On a sad note, recently Nancy was diagnosed with ovarian cancer. She has received her care and treatment at the hospital where I work, and during a visit I interviewed Nancy and her daughter Elizabeth for Texas Nursing.

Toni: “Nancy, what are you proudest of in your legislative service?”

Nancy: “I feel good about the work I did for AIDS. When I was first elected in 1984, the crisis of the AIDS epidemic was becoming public. Legislation was needed to cover many of the problems, like confidentiality, directives for healthcare workers (precautions), regulations, funding for education. My healthcare background was important in overcoming the hysteria. Every subsequent session there was a lot of work to be done to refine legislation and to make sure that what was gained was not torn apart.

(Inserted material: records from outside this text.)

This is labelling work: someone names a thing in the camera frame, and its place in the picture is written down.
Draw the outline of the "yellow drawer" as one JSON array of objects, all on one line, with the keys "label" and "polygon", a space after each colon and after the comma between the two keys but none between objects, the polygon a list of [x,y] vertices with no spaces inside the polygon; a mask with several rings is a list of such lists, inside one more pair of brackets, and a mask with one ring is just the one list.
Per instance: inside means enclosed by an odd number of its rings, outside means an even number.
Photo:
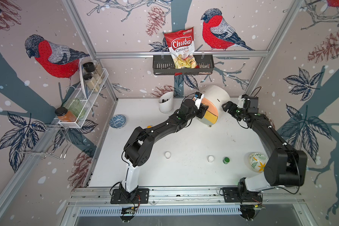
[{"label": "yellow drawer", "polygon": [[213,125],[217,122],[218,117],[216,117],[215,115],[211,114],[210,112],[206,112],[205,116],[204,116],[207,120],[209,120],[210,122],[213,123]]}]

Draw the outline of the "pink top drawer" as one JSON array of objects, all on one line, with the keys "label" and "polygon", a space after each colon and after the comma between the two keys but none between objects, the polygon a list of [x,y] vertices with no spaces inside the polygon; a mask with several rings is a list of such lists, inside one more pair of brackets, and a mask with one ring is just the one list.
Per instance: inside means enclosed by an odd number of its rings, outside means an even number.
[{"label": "pink top drawer", "polygon": [[209,108],[207,111],[218,117],[218,109],[211,101],[209,101],[207,98],[204,98],[202,100],[202,104],[208,105]]}]

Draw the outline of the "round white drawer cabinet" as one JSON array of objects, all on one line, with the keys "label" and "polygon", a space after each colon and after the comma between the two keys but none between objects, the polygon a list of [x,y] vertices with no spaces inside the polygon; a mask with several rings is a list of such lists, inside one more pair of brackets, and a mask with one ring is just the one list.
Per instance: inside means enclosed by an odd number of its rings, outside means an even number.
[{"label": "round white drawer cabinet", "polygon": [[230,96],[224,89],[216,85],[210,85],[200,91],[200,93],[204,96],[201,103],[209,108],[204,117],[199,120],[211,127],[224,113],[222,106],[230,101]]}]

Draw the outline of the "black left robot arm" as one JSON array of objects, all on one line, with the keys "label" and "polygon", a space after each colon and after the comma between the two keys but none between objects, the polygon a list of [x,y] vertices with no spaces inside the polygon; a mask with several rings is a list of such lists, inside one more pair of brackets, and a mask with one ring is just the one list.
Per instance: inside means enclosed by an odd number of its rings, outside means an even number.
[{"label": "black left robot arm", "polygon": [[165,136],[176,133],[190,125],[194,118],[202,119],[209,105],[200,99],[185,99],[168,119],[154,127],[135,128],[123,149],[124,161],[128,164],[125,180],[120,189],[126,196],[135,195],[138,188],[139,168],[144,165],[152,152],[153,145]]}]

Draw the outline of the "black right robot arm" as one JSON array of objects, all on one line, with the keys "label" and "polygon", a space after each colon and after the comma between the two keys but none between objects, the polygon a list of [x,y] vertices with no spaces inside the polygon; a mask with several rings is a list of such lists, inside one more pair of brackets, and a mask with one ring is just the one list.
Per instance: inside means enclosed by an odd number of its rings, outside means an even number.
[{"label": "black right robot arm", "polygon": [[228,101],[222,105],[222,109],[237,121],[246,122],[248,128],[260,138],[269,157],[262,173],[239,181],[240,193],[258,193],[275,187],[285,190],[287,187],[300,188],[304,185],[308,161],[304,151],[297,150],[287,143],[273,128],[269,119],[258,113],[257,108],[240,108]]}]

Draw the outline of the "grey bottom drawer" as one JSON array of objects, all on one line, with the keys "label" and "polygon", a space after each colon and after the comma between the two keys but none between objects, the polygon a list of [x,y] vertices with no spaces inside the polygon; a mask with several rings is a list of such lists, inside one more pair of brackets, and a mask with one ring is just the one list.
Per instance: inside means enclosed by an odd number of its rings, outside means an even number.
[{"label": "grey bottom drawer", "polygon": [[210,122],[209,120],[207,120],[205,117],[203,117],[203,118],[197,118],[198,119],[198,121],[200,121],[201,123],[203,123],[203,124],[205,124],[205,125],[207,125],[207,126],[212,126],[213,125],[213,123],[212,122]]}]

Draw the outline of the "green paint can right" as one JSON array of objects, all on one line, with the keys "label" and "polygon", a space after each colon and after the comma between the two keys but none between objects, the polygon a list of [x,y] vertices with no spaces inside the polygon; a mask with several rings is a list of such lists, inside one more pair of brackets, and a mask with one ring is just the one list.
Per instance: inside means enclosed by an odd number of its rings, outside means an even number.
[{"label": "green paint can right", "polygon": [[228,157],[224,157],[223,158],[223,163],[224,164],[229,164],[229,162],[230,162],[230,158],[228,158]]}]

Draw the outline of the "white utensil holder cup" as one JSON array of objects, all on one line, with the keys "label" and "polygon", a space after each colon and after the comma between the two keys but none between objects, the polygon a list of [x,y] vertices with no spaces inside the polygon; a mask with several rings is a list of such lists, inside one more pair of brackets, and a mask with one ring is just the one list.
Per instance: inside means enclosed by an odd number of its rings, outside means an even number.
[{"label": "white utensil holder cup", "polygon": [[170,113],[173,110],[174,92],[170,91],[159,98],[159,110],[162,113]]}]

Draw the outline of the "floral patterned plate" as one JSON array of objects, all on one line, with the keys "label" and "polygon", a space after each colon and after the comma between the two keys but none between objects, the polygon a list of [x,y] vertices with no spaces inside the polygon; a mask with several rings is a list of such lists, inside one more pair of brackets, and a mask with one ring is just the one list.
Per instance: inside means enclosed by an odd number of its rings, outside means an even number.
[{"label": "floral patterned plate", "polygon": [[262,153],[251,153],[249,155],[249,165],[254,172],[262,173],[267,161],[268,158]]}]

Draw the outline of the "red Chuba chips bag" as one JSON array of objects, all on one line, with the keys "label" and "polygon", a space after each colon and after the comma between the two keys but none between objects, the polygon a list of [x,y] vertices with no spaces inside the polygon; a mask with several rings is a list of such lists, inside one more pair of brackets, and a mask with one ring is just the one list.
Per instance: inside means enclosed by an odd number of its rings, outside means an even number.
[{"label": "red Chuba chips bag", "polygon": [[196,68],[194,28],[164,34],[175,69]]}]

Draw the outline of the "blue patterned bowl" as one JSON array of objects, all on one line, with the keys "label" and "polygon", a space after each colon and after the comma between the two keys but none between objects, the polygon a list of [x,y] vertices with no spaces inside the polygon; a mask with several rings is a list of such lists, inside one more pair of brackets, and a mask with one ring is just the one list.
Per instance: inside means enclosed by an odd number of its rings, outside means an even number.
[{"label": "blue patterned bowl", "polygon": [[124,115],[114,115],[109,122],[111,128],[120,129],[126,124],[126,117]]}]

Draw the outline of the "black lid spice jar lower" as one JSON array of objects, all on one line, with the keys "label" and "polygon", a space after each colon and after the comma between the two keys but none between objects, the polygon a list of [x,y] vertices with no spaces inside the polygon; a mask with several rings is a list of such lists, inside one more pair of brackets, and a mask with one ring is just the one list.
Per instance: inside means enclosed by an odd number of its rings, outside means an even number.
[{"label": "black lid spice jar lower", "polygon": [[99,86],[97,84],[97,81],[95,80],[91,73],[85,74],[83,76],[83,79],[90,90],[92,90],[93,92],[99,92]]}]

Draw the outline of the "black lid spice jar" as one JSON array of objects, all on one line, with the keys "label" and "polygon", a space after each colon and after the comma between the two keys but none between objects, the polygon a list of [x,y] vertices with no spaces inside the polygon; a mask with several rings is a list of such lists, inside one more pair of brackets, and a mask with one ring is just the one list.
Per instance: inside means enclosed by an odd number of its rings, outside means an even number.
[{"label": "black lid spice jar", "polygon": [[86,73],[90,73],[93,76],[93,78],[98,82],[98,84],[101,84],[103,82],[93,62],[84,63],[83,68],[86,71]]},{"label": "black lid spice jar", "polygon": [[99,92],[99,86],[97,84],[97,81],[95,80],[91,73],[85,74],[83,76],[83,79],[90,90],[92,90],[93,92]]}]

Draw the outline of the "black lid spice jar upper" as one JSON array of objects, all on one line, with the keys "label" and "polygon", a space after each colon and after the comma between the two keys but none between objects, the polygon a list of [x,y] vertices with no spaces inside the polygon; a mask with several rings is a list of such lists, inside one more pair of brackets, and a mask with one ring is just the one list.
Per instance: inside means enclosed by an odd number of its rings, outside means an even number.
[{"label": "black lid spice jar upper", "polygon": [[84,63],[83,68],[86,71],[86,73],[90,73],[93,76],[93,78],[98,82],[98,84],[101,84],[103,82],[93,62]]}]

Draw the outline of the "green glass cup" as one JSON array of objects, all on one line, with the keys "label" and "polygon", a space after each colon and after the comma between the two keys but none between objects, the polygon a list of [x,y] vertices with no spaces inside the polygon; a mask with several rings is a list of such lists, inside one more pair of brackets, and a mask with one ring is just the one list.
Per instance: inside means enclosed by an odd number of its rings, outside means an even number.
[{"label": "green glass cup", "polygon": [[83,118],[85,115],[85,108],[83,102],[81,102],[78,98],[67,100],[63,107],[65,107],[68,111],[72,112],[76,118]]}]

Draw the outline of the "orange sauce jar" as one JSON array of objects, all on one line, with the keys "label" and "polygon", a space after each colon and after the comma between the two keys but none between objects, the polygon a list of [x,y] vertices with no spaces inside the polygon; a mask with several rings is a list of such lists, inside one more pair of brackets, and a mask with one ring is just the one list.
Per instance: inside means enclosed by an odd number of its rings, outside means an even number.
[{"label": "orange sauce jar", "polygon": [[75,122],[77,120],[77,117],[65,107],[57,108],[55,114],[63,122]]}]

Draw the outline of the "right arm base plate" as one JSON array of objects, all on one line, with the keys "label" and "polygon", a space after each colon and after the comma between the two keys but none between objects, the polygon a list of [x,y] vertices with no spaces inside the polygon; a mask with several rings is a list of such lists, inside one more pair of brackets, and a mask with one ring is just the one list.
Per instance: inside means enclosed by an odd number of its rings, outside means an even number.
[{"label": "right arm base plate", "polygon": [[263,201],[261,192],[240,192],[237,187],[223,187],[219,193],[224,197],[225,203],[262,203]]}]

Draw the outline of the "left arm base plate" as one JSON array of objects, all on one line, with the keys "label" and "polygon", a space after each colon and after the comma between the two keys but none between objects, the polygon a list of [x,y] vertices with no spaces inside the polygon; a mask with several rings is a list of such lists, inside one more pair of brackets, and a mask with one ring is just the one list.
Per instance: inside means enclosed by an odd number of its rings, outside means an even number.
[{"label": "left arm base plate", "polygon": [[112,192],[111,204],[147,204],[149,198],[148,188],[137,188],[131,193],[123,188],[115,189]]}]

“One of the first bills I worked on was assuring that licensed respiratory therapist regulations did not conflict with nursing practice. I worked with the Texas Nurses Association every term to update the Nursing Practice Act. I helped get funding for a huge study about the nursing shortage in Texas.

“The Board of Nurse Examiners sunset review would come up, and every session I worked to get the BNE the money they needed for testing and checking out complaints against people. I worked with MHMR for smaller group homes (a more normal setting) for the mentally retarded and to review law suits for better care for custodial or institutionalized patients. I made sure state-funded institutions kept up with best practice standards.

“Serving in the legislature is a full-time job whether in session or not. I am glad I was there to give my input from the nursing perspective to healthcare legislation and the budget wars. I know it helped. Serving on the Public Health and Appropriations Committees allowed me to balance finances with political considerations. That’s important work.”

Toni: “Texans are better off because of your efforts, Nancy, and we appreciate your years of hard and serious work. We in NICU love having your daughter Elizabeth on staff. She’s fun, helpful, speaks Spanish, has a great mind and great hands. What did you think when she told you she was going into nursing?”

Nancy: “I was very happy. I thought she would be a very good nurse. She had lots of experience in the El Paso hospital and clinics as a dental assistant before she ever decided on nursing. In moments of crisis she reacts quickly and was always very independent. She can be tough, has stamina and does the right thing. Those are qualities important for a nurse.”

Later in neonatal, after the interview with Nancy, I asked Elizabeth what it was like being the daughter of such an accomplished nurse and legislator. Elizabeth said, “I remember helping mom with her campaigns, and that was always fun. Since becoming a nurse I have been continuously amazed at how often I see the results of her labor with the Legislature, especially back in El Paso. I could see how AIDS patients and those with mental illness were treated more humanely. It became clear that she was in large part responsible for those changes. She has made life better for a lot of Texans, and I am very proud of her.”

Nancy is receiving chemotherapy for her cancer at home. For those of you who know and remember Nancy, I’m sure she would enjoy hearing from you. Her address is 1501 Barton Springs Rd., #217, Austin, Texas 78704.

[Epilogue: Nancy Hanks McDonald died May 14, 2007 at the age of 72.]

Toni Inglis, MSN, RN CNS (retired), FAAN, a lifelong Austin resident and retired neonatal intensive care nurse and editor of NursingNews, writes a monthly opinion column for the Austin American-Statesman editorial page.